* WHAT YOU HAVE TO DO: Up to and including the line with "Target: black base plate", output the records exactly as they appear.

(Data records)
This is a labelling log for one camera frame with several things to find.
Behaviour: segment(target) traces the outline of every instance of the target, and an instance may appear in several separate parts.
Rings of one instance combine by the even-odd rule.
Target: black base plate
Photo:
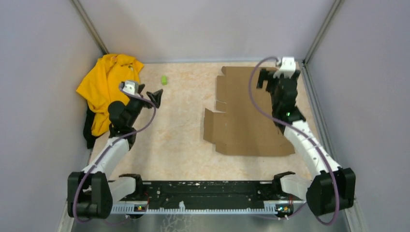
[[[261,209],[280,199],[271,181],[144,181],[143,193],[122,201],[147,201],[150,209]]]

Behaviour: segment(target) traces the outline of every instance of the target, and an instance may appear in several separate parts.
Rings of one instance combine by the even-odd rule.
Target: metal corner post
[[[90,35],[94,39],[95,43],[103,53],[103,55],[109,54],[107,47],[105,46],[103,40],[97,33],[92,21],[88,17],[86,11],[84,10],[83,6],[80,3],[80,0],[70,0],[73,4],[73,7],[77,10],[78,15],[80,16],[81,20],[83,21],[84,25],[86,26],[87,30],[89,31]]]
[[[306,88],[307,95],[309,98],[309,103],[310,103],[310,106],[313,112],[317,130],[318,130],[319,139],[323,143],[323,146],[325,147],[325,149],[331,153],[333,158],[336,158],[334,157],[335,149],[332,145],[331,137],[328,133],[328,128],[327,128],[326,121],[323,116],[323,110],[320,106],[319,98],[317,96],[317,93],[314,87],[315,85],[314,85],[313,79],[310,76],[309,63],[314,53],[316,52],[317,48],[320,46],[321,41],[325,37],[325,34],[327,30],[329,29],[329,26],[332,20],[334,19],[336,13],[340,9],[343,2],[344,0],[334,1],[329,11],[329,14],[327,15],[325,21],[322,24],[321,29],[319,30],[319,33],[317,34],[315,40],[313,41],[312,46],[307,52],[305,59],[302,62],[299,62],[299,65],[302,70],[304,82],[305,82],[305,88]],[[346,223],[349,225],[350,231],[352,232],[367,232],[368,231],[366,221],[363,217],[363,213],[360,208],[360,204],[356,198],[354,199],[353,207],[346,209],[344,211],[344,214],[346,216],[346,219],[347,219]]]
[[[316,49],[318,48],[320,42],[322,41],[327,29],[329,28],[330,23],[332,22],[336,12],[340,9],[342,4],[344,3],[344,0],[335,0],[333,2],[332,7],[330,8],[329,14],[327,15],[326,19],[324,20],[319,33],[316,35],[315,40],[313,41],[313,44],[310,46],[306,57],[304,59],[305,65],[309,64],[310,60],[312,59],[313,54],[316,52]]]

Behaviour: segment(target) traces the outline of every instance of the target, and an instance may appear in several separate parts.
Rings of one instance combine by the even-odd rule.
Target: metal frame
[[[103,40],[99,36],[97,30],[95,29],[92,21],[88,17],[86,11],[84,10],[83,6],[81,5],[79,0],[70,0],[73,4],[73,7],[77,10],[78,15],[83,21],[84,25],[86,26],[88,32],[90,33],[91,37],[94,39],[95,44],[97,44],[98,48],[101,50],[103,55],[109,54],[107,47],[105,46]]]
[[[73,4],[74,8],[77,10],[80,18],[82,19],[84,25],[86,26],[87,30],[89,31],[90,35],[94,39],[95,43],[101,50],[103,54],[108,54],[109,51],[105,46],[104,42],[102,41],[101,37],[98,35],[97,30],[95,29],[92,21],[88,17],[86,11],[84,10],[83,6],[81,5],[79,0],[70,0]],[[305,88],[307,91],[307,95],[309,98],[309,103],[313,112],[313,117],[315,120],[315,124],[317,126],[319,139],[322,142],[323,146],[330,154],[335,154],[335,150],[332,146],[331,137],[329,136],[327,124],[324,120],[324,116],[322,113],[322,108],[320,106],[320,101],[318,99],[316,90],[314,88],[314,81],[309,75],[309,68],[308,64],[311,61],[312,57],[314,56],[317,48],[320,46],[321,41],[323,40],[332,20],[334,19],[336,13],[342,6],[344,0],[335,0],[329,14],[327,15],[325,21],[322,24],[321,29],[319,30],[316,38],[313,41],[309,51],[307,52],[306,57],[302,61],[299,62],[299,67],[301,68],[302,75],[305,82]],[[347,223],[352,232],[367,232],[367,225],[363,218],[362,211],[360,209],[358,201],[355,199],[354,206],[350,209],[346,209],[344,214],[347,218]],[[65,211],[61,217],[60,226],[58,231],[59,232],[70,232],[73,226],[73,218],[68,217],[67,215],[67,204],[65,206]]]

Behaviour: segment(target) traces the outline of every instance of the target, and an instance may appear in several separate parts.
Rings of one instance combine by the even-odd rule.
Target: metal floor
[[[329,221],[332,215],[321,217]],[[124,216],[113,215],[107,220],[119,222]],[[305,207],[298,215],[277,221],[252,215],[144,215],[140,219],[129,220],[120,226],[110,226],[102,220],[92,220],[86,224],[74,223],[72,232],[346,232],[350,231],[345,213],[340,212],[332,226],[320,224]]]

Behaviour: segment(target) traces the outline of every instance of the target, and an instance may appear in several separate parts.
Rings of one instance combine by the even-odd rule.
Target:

* RESPONSE AREA:
This is a labelling log for one camera frame with several things to find.
Behaviour: segment(target) traces the outline of every instance of the target, and an instance may appear in several separate parts.
Rings of one instance combine by the even-odd rule.
Target: black base plate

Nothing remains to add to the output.